Events included download finish, `install-begin`, and `install-finished`;
`local/fixture-payload.txt` existed. Host verification diffed the downloaded
files against `fixture-bravo/cnctw` excluding `local/` and `.lanspread.json`.
- S6 manual install/uninstall: after S4, `install bfbc2` created `local/` and
marked `installed=true`; `uninstall bfbc2` removed `local/` and preserved the
downloaded root files. Host verification diffed the preserved files against
`fixture-bravo/bfbc2` excluding `.lanspread.json`.
- S7 duplicate-source download: `full-empty-client` downloaded shared `ggoo`
from alpha/bravo with `install=false`. Chunk events used alpha for
`version.ini` and bravo for `ggoo.eti`; host `diff -r` matched both
`fixture-alpha/ggoo` and `fixture-bravo/ggoo`.
- S8 ambiguous metadata rejection: `full-s8-a` and `full-s8-b` both advertised
`ggoo` version `20260101` but with different `.eti` sizes (`1,048,746` and
`2,097,323` bytes). The client saw `peer_count=2`, then `download ggoo`
emitted `download-failed`; no target `ggoo/version.ini` was committed.

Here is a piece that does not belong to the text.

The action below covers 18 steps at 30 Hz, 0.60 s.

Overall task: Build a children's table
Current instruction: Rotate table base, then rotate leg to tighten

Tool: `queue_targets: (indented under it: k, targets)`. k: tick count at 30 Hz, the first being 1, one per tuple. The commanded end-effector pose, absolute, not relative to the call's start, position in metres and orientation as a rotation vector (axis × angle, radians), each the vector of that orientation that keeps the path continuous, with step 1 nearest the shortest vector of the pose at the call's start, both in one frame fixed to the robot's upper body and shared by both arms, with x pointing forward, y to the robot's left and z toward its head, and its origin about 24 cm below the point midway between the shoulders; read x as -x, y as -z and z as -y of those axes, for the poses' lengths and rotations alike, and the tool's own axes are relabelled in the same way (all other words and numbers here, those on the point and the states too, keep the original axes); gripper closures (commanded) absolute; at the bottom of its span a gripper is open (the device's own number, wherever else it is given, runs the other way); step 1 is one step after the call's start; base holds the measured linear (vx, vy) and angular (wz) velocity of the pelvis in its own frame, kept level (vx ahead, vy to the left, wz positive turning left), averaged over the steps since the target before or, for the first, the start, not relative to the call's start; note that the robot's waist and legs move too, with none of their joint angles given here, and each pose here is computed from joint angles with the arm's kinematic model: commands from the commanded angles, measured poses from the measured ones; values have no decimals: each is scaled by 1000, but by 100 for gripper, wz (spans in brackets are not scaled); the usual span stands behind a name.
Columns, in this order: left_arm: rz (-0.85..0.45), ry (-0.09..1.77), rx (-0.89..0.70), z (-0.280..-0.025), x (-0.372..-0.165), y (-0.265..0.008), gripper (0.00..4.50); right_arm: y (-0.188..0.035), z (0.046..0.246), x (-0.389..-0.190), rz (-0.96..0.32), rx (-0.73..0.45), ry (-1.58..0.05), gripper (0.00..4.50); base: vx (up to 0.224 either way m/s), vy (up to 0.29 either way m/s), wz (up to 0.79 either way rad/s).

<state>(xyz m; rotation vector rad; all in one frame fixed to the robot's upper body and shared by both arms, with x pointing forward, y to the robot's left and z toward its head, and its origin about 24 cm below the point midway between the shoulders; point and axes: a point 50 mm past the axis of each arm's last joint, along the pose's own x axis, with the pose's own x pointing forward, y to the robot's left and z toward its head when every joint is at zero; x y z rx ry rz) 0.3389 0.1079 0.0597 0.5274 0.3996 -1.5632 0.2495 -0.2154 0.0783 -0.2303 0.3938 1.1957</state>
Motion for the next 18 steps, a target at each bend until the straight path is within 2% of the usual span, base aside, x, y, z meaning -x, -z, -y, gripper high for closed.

- S9 missing game: `download does-not-exist` emitted `no-peers-have-game` and
returned a command error; `.lanspread-peer-cli/full-empty-client/games` had no
`does-not-exist` directory.
- S10 shutdown cleanup: alpha saw bravo before shutdown with one remote peer and
bravo-only remote games. After bravo `shutdown`, alpha emitted `peer-lost`;
`list-peers` returned `[]` and `list-games` returned an empty remote list.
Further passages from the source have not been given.